Synthetic Time-Series

Generate synthetic time-series using generative adversarial networks. This project holds an end-to-end system for generating time-series dataset with database support, training scripts running on compute clusters, post-training model registration, interactive model inferences with time-series visualization.

Software Architecture

Docker Structure

How It Works

Create dataset in the TS Generation page. Dataset is sent to API which saves it in the Mongo DB database with the configurations parameters used.
From the TS Database page, we query the API and get automatically all the datasets available from the database. We can then inspect/interact with the vizualized datasets (time-series).
We're now ready to initiate a training session by submitting a train job to the Ray. In addition to training functions, we're required to set a model name and the dataset name we want. From the training script, we submit the job to Ray, which runs the job, saves each model after each training and finally loops through all of the trials, and registrates the best one to the database. As the job is running we can inspect the progression for each trial in the ML Flow.
As the page loads, we fetch all registrated models from the model registry. By selecting the model we want, we can send a inference request to the API with a given model name, version and inference parameters. The request will prompt the API to load the registrated model from the ML Flow model registry (or use a locally cached version). Subsequently, the API runs a forward pass on the data provided, and returns a prediction response. Finally, the UI application will process the meta response and render a interactive vizualization of the prediction.

User-Interface

HOME

TS Generation

TS Database

TS Operations

File structure

.
├── docker-compose.yml
├── Dockerfile
├── pyproject.toml
├── README.md
├── setup.py
└── synthetic_data
    ├── api
    │   └── *.py
    ├── app
    │   ├── *.py
    │   └── pages
    │       └── *.py
    ├── common
    │   ├── *.py
    └── mlops
        ├── datasets
        │   └── *.py
        ├── models
        │   └── *.py
        ├── tools
        │   └── *.py
        ├── train_*.py
        ├── train_*.sh
        └── transforms
            └── *.py

Prerequisites

Service running Ray ML
Service running ML Flow

Usage

Follow instructions for installing Docker Engine.

Install repository

git clone git@github.com:ML4ITS/synthetic-data.git
cd synthetic-data

Create an environment file (.env) with the following credentials:

# Hostname of service/server running Ray ML (aka. the Ray compute cluster) 
COMPUTATION_HOST=<REPLACE> // Service running Ray ML
# Port of service/server running Ray ML (aka. the Ray compute cluster) 
RAY_PORT=<REPLACE>

# Hostname of service/server running ML Flow 
APPLICATION_HOST=<REPLACE>
# Port of service/server running ML Flow 
MODELREG_PORT=<REPLACE>

# Select the name of your database
DATABASE_NAME=<REPLACE>

# Protect the database with your username & password
DATABASE_USERNAME=<REPLACE>
DATABASE_PASSWORD=<REPLACE>

# Hostname of database (aka. the name of the container when running Docker)
DATABASE_HOST=mongodb
DATABASE_PORT=27017

# Hostname of service/server running the API (aka. the name of the container when running Docker)
BACKEND_HOST=backend
BACKEND_PORT=8502

The following credentials are then stored in the .env file, and will be located by dotenv to handle the various config classes when running the application.
When interfacing with Ray Tune / ML Flow, we use underlying server configuration:

  class ServerConfig:

      @property
      def APPLICATION_HOST(self):
          return os.getenv("APPLICATION_HOST")

      @property
      def COMPUTATION_HOST(self):
          return os.getenv("COMPUTATION_HOST")

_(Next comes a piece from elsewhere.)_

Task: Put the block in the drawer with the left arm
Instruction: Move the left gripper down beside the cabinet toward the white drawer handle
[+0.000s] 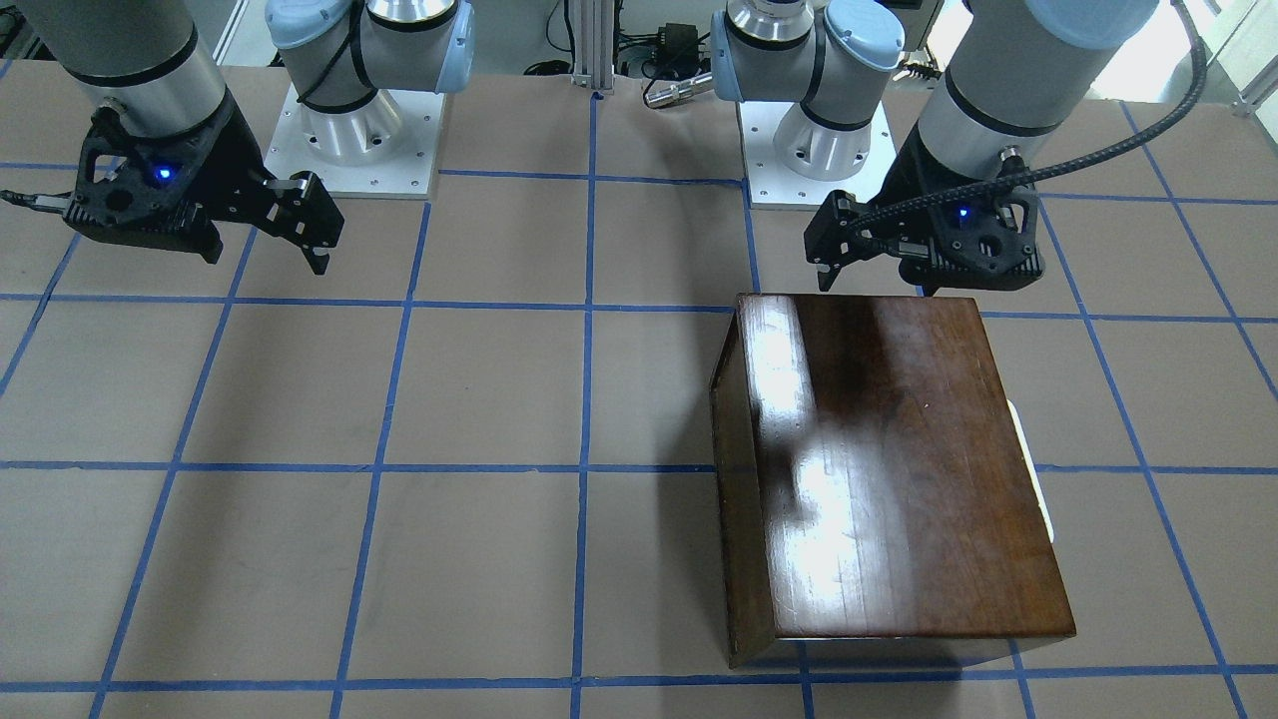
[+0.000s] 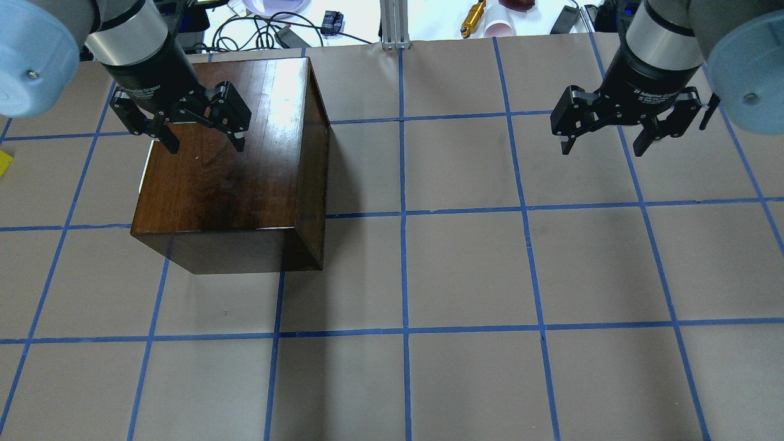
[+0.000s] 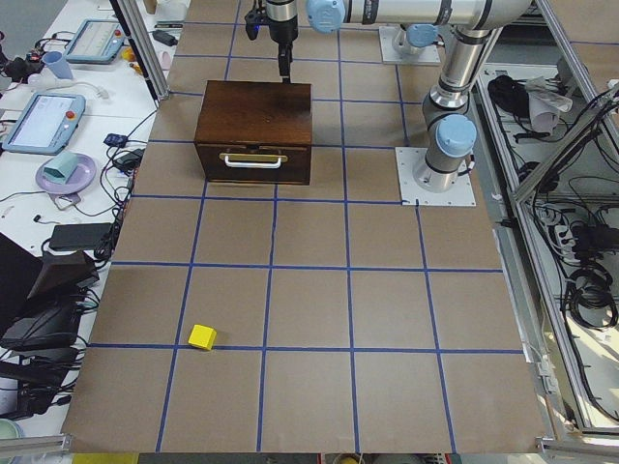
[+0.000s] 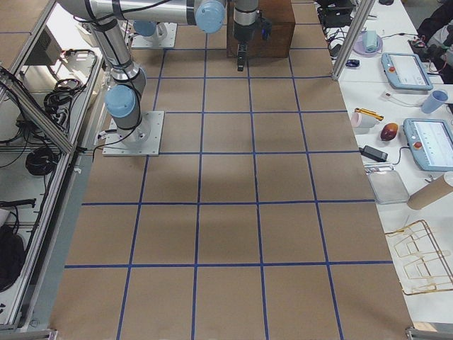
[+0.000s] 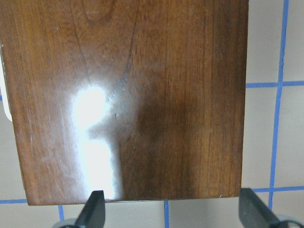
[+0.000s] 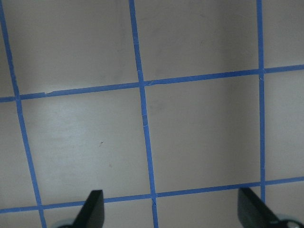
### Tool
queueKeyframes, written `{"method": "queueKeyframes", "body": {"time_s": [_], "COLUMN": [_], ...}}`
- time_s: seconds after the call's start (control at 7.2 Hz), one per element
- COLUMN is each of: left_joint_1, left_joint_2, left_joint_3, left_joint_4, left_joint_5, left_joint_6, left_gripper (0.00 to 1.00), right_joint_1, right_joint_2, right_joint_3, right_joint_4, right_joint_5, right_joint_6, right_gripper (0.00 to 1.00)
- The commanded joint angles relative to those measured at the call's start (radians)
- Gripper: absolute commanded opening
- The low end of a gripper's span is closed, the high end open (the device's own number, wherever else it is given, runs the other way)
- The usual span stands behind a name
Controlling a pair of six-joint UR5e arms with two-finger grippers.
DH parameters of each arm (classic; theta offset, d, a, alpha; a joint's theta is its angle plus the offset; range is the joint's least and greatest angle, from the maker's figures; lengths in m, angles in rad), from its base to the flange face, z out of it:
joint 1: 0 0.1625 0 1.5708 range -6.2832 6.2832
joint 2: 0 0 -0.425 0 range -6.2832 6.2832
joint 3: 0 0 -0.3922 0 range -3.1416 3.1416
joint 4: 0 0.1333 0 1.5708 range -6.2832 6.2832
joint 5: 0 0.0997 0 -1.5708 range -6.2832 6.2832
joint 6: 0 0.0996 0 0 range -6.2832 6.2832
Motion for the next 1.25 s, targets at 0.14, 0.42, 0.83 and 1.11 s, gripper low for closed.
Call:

(see config.py for more details)

Run the following command to start the application:
```
  docker-compose up --build -d
```

Training

Create an virtual environment and install dependencies

NOTE: local developement requires python 3.7, because of the timesynth library
```
  virtualenv venv -p=python3.7
  source venv/bin/activate
  pip install -e .
```
Run the following shell script to train your C-GAN/WGAN-GP model:

NOTE: adjust training parameters as needed inside their respective *.py files
```
  sh synthetic_data/mlops/train_cgan.sh
  # or
  sh synthetic_data/mlops/train_gan_gp.sh
```

Evaluation

Following performance indications and visualizations are based on two models: the WGAN-GP model and the C-GAN model. Both were trained on the same datasets. WGAN-GP model was trained using a learning rate of 0.0002, batch size of 128 and a total of 1000 epochs (or 9990050 global steps). C-GAN model was trained using a learning rate of 0.0002, batch size of 128 and a total of 300 epochs (or 3000050 global steps).

---

In the space of deep learning, GANs opposed to e.g. object detectors, doesn't really have a direct way of measuring performance straight forward. Where object detectors could rely on intersection over union as simple and easy evaluation metric for measuring bounding box accuracy, GAN models are much more difficult to guide and interpret in terms of training and evaluation.

Commonly, GAN models are used for image generation which is a task that is not directly related to time-series generation. For image generation, popular evaluation metrics such as Inception Score and Fréchet Inception Distance has been used to evaluate the performance of GAN models. Both of these metrics relies on a pre-trained image classifier (e.g. Inception-v3) developed for 2D -domain. This leaves us with the challenge of evaluating the performance of GAN models in terms of time-series generation, as we're working with 1D -domain.

---

Efforts has been made to evaluate the performance of GAN models in terms of time-series generation. The analysis.ipynb notebooks shows various experiments and evaluations such as average cosine similarity scoring, t-SNE, PCA and latent-space interpolation. By looking at a few of them, we can evaluate them visually.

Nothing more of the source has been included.